Когда Руфо спускался по главной лестнице, из оставшейся позади залы Муз до него доносились раскаты необъяснимого смеха Папы, и этот смех был тесно увязан с вопросами, робко всплывавшими в мозгу благодаря неосторожным намекам Льва. Скача обратно в город, он позволил себе слегка поразмышлять над этим: двое, от которых он должен был избавиться, теперь укрывались в тени других, о чьей роли невозможно было догадаться. Двое людей-призраков. Так неопределенно, так неуловимо. Любит ли он охотиться? Нет. Кто же станет убивать ради удовольствия?

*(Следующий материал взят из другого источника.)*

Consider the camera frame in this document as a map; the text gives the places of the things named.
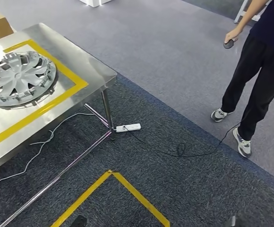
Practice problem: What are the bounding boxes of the black power cable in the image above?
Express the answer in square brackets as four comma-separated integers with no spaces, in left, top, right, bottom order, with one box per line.
[124,120,242,158]

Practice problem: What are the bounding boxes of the white cable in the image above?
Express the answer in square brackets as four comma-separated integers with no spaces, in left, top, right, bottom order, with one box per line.
[0,113,95,197]

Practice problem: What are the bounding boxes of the grey plastic wheel hubcap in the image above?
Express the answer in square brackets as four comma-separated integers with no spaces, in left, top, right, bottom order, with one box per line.
[0,51,57,108]

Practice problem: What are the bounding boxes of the stainless steel workbench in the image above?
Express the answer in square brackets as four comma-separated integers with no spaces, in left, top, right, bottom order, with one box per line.
[0,22,118,227]

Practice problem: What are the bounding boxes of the white partition block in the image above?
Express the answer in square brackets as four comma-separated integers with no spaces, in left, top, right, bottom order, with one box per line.
[79,0,111,8]

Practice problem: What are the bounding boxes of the black round handheld device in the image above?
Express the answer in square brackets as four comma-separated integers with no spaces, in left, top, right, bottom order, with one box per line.
[223,38,238,50]

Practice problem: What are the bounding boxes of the white power strip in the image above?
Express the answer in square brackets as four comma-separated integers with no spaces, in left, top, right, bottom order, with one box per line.
[116,123,142,133]

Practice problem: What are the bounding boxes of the standing person in long trousers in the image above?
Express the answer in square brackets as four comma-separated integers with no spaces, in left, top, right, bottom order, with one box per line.
[210,0,274,158]

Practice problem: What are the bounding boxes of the black robot body part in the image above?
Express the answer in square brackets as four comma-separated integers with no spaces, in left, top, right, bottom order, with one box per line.
[69,215,88,227]

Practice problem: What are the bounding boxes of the person's hand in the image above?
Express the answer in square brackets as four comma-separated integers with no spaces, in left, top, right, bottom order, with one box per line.
[224,27,239,44]

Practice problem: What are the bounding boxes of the white stand legs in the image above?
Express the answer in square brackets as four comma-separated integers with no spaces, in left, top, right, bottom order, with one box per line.
[234,0,269,24]

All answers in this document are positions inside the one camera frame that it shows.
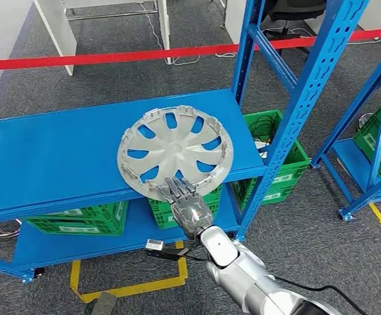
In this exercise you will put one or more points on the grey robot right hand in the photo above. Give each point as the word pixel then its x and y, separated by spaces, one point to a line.
pixel 190 213

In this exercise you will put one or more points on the grey plastic wheel cover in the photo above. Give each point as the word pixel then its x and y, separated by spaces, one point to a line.
pixel 177 150

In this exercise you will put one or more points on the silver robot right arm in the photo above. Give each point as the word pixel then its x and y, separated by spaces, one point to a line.
pixel 243 274

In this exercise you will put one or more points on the blue metal shelf rack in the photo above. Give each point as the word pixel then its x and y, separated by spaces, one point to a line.
pixel 351 161
pixel 62 143

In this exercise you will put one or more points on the grey metal plate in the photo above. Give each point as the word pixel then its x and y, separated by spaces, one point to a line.
pixel 105 304

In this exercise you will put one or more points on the red barrier tape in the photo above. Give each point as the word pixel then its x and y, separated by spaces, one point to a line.
pixel 111 56

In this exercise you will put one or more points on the white cabinet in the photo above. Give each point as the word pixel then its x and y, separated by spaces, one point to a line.
pixel 234 17

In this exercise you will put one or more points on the black office chair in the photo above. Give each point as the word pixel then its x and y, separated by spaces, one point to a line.
pixel 295 8

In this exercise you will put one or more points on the white desk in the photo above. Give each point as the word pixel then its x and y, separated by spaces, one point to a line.
pixel 59 30

Двенадцать дней Руфо выжидал в Риме. В последний из них он устроился за разрушенной стеной напротив «Посоха паломника» и стал ждать появления тех двоих. При себе у него была фляга с вином, и каждый час или около того он проливал немного хмельной влаги на землю. Если бы кто-нибудь спросил, что он тут делает, он притворился бы пьяным. Но никто не спрашивал. Все более редеющий поток людей тек мимо, и ни одна душа его не замечала. Собаку, вздумавшую обнюхать его сапог, он пнул по носу, и та, подвывая, убежала прочь. От пролитого вина, нагретого солнцем, пахло смолой и гнилыми сливами. Руфо не определился с тем, как именно все это сделает. Чтобы убить своего первого, он вынужден был полдня прятаться на крыше, присев на корточки за парапетом, пока тот не показался внизу. Руфо размозжил ему череп кирпичом.